#### Work order
Lift out all lines below that contain "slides".

#### Entries provided
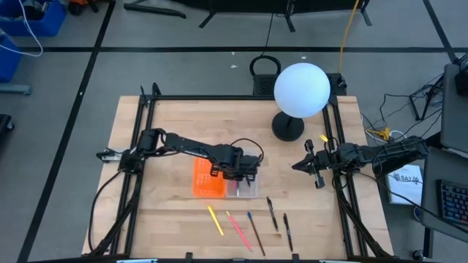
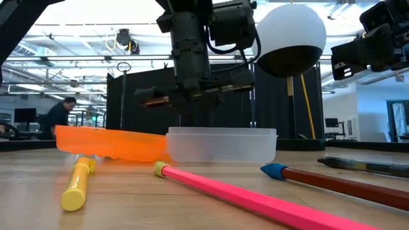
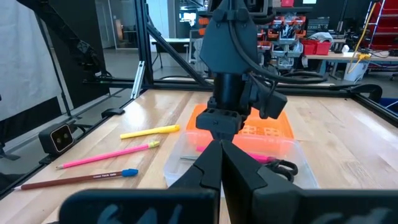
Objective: Pick & place school supplies into a supply box
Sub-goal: Put the pink pen into the orange supply box, then put the black pen into the orange supply box
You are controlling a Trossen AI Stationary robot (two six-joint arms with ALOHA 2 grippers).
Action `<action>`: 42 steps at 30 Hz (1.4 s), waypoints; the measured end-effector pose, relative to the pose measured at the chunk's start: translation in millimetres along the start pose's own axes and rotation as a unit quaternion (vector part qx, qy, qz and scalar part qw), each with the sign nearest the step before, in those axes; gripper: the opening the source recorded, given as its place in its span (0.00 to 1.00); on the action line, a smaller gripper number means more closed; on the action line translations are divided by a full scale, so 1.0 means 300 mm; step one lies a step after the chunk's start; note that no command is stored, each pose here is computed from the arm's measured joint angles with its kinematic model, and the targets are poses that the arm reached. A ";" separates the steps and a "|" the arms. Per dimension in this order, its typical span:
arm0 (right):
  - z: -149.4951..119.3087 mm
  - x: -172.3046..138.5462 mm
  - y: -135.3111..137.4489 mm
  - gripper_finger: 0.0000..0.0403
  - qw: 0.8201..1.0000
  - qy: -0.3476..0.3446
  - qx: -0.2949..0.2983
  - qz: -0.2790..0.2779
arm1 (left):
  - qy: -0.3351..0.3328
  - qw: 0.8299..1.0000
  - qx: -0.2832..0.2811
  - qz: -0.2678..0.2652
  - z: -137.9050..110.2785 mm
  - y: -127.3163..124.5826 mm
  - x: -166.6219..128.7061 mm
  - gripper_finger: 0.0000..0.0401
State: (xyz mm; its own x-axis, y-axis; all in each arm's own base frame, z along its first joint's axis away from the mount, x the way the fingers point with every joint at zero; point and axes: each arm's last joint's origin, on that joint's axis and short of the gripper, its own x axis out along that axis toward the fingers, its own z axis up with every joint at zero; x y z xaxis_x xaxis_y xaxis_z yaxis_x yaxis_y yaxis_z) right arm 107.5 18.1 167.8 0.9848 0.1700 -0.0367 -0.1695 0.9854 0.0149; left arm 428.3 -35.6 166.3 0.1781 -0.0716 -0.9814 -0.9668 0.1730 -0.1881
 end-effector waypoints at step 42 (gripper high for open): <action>0.024 -0.002 0.011 0.00 0.996 -0.040 -0.053 0.052 | -0.452 0.669 0.588 -0.045 -0.242 0.346 -0.954 0.01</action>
State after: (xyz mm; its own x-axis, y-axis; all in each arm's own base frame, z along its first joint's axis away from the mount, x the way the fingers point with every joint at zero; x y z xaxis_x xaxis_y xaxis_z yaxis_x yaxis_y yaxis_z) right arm 106.8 21.1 175.1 0.9607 0.2748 0.0393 -0.2703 0.9583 -0.0922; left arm 263.6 -68.6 430.5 0.7785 0.3973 -0.4859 -0.2260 0.8997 0.3735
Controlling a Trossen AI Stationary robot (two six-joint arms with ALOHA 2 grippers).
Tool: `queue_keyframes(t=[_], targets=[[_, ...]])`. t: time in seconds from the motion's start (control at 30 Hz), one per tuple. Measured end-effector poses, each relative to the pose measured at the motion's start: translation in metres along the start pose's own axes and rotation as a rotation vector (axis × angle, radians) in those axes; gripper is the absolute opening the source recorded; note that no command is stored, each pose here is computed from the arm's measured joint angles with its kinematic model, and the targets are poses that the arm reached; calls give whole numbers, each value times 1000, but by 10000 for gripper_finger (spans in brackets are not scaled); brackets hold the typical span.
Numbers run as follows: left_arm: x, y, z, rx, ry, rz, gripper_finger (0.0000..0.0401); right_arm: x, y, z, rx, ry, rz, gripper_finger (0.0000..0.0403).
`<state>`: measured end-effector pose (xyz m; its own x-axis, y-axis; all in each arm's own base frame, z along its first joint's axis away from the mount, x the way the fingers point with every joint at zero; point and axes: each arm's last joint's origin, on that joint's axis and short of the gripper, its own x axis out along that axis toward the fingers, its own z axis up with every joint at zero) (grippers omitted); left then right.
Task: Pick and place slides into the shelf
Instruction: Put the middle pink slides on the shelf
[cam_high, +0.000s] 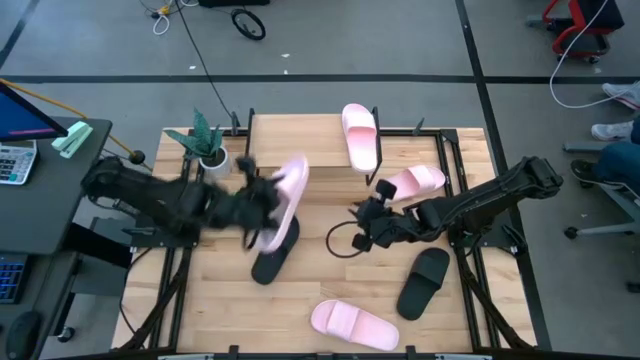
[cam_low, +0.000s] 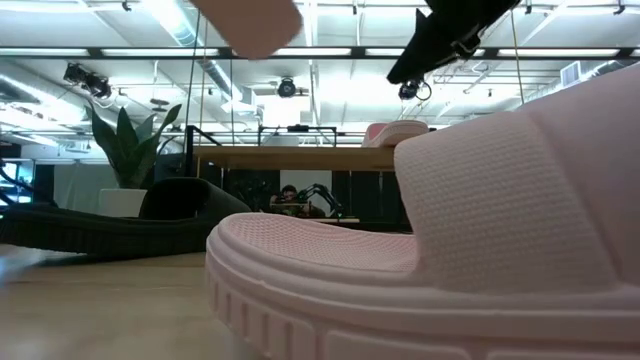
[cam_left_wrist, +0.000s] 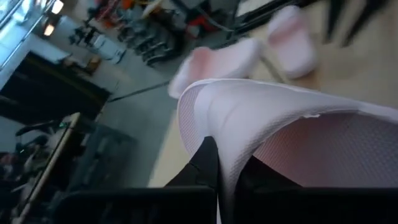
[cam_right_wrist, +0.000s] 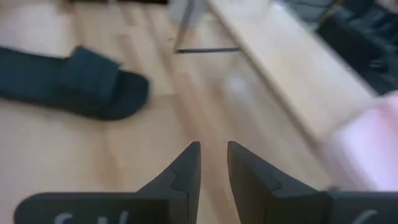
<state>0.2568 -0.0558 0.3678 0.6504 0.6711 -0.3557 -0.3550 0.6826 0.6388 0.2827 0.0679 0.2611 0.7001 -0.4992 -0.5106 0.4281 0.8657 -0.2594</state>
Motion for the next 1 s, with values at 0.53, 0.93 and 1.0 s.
queue_keyframes(t=[0.53, 0.93, 1.0], targets=[[226, 55, -37, -130, -5, -48, 15, -86, -30, -11, 219, -44, 22, 85], [253, 64, -55, 47, 77, 94, 25, -87, -20, -15, 109, -39, 24, 85], [253, 64, -54, 45, 62, 77, 30, -87, -20, -15, 111, -39, 24, 85]])
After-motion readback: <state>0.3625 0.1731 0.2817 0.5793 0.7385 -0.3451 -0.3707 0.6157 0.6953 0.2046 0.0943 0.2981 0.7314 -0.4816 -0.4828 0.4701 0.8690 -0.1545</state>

#### Your response
Task: Pick and place slides into the shelf
Instruction: Put the middle pink slides on the shelf

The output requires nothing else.